Exercise description:
Keep the images out while you retype all of the data exactly.

>>>>

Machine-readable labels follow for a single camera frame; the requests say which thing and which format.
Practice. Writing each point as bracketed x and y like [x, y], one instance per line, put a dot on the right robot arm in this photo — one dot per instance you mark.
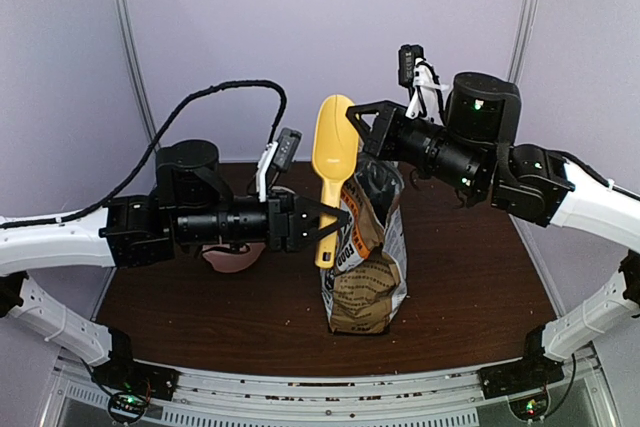
[474, 151]

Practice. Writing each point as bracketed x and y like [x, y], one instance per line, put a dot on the pink double pet feeder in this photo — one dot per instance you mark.
[230, 257]

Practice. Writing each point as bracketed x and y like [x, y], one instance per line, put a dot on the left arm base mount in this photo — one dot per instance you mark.
[129, 384]

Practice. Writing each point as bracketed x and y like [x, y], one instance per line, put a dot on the aluminium corner post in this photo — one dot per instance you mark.
[134, 69]
[524, 31]

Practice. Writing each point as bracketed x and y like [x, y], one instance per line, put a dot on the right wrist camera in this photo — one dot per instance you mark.
[420, 79]

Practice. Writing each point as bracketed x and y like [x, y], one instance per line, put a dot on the aluminium corner post right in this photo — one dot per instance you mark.
[524, 31]

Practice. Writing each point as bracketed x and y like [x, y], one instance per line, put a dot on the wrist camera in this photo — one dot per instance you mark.
[278, 154]
[420, 79]

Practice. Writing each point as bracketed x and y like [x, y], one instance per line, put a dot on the pet food bag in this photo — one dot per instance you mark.
[364, 290]

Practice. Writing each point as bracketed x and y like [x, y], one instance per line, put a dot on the yellow plastic scoop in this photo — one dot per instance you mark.
[335, 148]

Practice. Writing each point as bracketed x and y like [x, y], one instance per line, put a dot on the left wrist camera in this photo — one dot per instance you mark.
[278, 154]

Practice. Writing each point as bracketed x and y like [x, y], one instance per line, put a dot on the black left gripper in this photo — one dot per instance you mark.
[286, 217]

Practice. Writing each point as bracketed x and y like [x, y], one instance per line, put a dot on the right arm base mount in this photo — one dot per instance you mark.
[533, 371]

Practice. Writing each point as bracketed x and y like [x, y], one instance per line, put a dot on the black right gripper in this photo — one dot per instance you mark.
[378, 141]

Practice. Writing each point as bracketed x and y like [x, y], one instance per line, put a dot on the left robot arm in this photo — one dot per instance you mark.
[190, 206]

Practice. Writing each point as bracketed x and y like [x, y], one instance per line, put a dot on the aluminium corner post left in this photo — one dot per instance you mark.
[134, 69]

<<<<

Solved problem:
Machine-readable labels follow for a single camera frame; the requests say which thing and which format.
Practice. Writing each point as bracketed x and y like [x, y], one instance per line, put a dot on the right robot arm in this photo — one dot per instance you mark.
[474, 151]

Practice. Writing each point as bracketed x and y like [x, y], one instance per line, put a dot on the pink double pet feeder in this photo — one dot per instance you mark.
[230, 257]

Practice. Writing each point as bracketed x and y like [x, y], one instance per line, put a dot on the left arm base mount in this photo — one dot per instance you mark.
[129, 384]

Practice. Writing each point as bracketed x and y like [x, y], one instance per line, put a dot on the aluminium corner post in this photo — one dot per instance you mark.
[134, 69]
[524, 31]

Practice. Writing each point as bracketed x and y like [x, y], one instance per line, put a dot on the right wrist camera in this photo — one dot per instance you mark.
[420, 79]

Practice. Writing each point as bracketed x and y like [x, y], one instance per line, put a dot on the aluminium corner post right in this photo — one dot per instance you mark.
[524, 31]

Practice. Writing each point as bracketed x and y like [x, y], one instance per line, put a dot on the wrist camera in this photo — one dot per instance you mark.
[278, 154]
[420, 79]

Practice. Writing each point as bracketed x and y like [x, y], one instance per line, put a dot on the pet food bag in this photo — one dot per instance you mark.
[364, 290]

Practice. Writing each point as bracketed x and y like [x, y], one instance per line, put a dot on the yellow plastic scoop in this photo — one dot per instance you mark.
[335, 148]

Practice. Writing each point as bracketed x and y like [x, y], one instance per line, put a dot on the left wrist camera in this photo — one dot per instance you mark.
[278, 154]

Practice. Writing each point as bracketed x and y like [x, y], one instance per line, put a dot on the black left gripper in this photo — one dot per instance you mark.
[286, 217]

Practice. Writing each point as bracketed x and y like [x, y], one instance per line, put a dot on the right arm base mount in this photo — one dot per instance you mark.
[533, 371]

Practice. Writing each point as bracketed x and y like [x, y], one instance per line, put a dot on the black right gripper in this photo — one dot per instance you mark.
[378, 141]

Practice. Writing each point as bracketed x and y like [x, y], one instance per line, put a dot on the left robot arm in this photo — one dot per instance you mark.
[190, 206]

Practice. Writing each point as bracketed x and y like [x, y], one instance per line, put a dot on the aluminium corner post left in this photo — one dot per instance you mark.
[134, 69]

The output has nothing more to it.